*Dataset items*
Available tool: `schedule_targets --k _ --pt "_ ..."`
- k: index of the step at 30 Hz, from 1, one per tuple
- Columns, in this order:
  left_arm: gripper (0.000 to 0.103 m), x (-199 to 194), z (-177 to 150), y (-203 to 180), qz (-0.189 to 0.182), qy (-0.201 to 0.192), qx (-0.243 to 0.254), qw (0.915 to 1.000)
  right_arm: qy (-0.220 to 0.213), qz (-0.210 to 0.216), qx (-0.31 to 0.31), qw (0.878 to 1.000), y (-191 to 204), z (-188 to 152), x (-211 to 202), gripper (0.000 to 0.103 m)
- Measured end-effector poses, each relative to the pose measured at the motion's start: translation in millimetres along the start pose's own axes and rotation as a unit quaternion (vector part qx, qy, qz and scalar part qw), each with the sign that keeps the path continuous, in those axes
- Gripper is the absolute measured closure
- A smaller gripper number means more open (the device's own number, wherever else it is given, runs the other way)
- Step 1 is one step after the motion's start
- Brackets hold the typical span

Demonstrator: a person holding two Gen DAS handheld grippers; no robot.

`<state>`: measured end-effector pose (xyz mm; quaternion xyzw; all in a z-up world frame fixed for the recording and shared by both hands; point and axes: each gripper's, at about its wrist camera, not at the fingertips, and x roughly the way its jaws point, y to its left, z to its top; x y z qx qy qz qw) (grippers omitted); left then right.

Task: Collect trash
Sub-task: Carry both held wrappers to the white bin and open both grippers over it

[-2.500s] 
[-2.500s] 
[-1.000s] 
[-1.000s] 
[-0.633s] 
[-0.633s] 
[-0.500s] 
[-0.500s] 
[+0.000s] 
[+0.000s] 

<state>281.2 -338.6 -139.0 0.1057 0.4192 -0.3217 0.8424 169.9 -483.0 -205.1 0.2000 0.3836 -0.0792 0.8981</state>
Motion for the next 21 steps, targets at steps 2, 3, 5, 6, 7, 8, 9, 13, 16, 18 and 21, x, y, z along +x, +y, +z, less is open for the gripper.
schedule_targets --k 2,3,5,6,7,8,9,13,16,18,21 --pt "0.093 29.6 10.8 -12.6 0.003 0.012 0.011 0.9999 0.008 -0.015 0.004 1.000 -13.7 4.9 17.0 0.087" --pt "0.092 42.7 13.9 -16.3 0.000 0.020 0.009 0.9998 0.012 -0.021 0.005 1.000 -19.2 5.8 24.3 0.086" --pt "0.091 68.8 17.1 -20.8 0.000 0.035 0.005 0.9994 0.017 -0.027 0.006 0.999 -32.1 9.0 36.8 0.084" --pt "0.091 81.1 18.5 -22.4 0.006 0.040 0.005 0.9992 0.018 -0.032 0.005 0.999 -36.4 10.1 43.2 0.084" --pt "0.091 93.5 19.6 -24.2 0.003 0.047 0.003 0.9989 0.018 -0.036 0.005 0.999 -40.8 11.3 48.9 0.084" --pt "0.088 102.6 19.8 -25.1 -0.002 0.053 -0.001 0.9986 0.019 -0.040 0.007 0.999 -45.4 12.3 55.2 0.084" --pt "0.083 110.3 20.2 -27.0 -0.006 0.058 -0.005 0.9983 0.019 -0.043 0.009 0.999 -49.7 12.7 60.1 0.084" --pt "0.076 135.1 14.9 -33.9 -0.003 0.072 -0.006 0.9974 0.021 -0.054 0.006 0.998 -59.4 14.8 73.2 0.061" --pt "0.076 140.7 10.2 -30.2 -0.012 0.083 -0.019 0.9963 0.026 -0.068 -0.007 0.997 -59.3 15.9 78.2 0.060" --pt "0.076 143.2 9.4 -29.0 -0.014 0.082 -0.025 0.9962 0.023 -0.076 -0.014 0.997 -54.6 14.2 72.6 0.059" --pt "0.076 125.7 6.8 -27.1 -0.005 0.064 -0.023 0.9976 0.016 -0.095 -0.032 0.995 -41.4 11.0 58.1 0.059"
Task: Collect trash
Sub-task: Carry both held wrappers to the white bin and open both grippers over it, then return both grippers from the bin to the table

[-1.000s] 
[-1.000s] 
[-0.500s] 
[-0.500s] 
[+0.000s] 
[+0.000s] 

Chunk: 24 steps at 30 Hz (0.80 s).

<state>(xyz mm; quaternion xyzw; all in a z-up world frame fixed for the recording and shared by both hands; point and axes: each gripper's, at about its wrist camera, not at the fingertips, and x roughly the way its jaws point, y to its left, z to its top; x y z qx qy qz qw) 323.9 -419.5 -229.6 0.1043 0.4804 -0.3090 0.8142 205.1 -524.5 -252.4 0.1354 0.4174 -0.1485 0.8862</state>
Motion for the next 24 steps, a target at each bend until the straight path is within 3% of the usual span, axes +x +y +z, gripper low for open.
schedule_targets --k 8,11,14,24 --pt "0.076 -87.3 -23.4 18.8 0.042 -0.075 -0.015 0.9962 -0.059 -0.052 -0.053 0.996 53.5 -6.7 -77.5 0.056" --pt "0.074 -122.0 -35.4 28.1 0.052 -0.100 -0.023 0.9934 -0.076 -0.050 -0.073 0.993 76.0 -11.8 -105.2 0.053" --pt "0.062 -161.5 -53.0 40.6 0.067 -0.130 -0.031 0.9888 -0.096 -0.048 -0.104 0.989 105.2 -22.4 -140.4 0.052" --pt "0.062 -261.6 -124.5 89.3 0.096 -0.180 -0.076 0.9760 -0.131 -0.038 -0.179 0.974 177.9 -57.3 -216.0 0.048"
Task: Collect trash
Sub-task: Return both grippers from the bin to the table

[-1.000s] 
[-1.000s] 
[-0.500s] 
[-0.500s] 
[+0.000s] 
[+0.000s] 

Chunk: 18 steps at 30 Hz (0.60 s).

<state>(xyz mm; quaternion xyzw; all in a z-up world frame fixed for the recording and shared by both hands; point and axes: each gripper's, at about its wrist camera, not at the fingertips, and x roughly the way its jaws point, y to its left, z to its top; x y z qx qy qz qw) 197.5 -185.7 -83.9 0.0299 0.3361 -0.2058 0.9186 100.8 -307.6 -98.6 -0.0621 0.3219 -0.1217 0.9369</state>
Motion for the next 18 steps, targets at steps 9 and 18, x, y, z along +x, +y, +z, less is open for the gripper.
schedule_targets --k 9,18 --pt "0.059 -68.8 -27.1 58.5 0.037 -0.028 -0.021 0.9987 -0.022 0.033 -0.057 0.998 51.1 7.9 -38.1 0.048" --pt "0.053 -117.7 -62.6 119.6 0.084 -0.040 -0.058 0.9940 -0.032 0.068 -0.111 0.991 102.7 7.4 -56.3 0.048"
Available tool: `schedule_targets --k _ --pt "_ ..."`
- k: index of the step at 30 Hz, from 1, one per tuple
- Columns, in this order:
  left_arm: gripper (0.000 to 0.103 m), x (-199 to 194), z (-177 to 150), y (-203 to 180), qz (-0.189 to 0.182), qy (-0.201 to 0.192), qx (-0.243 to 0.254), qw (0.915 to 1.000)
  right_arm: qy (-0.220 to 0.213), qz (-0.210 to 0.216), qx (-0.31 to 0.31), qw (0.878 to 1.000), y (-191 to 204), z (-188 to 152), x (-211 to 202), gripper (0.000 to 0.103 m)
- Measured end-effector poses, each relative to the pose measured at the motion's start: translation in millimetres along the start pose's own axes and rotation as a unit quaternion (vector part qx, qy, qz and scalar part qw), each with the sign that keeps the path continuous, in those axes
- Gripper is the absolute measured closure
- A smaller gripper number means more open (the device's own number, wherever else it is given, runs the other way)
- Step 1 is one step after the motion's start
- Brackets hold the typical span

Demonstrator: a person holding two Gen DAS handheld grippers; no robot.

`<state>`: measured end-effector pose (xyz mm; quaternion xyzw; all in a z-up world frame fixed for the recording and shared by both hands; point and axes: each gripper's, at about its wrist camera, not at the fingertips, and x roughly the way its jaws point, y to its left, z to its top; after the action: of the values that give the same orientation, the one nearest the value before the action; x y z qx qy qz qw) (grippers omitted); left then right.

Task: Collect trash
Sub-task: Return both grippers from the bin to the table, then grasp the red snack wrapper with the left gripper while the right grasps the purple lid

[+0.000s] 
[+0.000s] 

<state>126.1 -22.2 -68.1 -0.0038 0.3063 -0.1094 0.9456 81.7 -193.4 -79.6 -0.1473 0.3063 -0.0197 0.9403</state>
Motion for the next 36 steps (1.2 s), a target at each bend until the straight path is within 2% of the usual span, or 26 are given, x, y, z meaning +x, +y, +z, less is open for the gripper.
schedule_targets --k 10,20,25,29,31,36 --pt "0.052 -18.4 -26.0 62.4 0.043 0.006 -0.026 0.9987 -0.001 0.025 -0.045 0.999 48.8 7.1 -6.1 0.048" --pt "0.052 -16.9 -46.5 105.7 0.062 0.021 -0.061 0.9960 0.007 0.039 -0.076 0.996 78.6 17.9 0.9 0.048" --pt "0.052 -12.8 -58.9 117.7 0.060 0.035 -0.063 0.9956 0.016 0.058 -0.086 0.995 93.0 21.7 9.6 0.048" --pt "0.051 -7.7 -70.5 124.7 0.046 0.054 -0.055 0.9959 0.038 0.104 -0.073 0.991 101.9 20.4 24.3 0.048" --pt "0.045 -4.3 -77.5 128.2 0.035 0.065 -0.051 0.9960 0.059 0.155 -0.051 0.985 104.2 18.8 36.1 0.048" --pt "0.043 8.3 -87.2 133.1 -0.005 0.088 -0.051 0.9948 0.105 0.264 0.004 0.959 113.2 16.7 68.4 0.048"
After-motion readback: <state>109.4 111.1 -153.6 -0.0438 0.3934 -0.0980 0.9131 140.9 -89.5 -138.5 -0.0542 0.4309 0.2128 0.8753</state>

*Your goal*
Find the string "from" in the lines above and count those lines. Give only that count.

*Result for this exercise*
5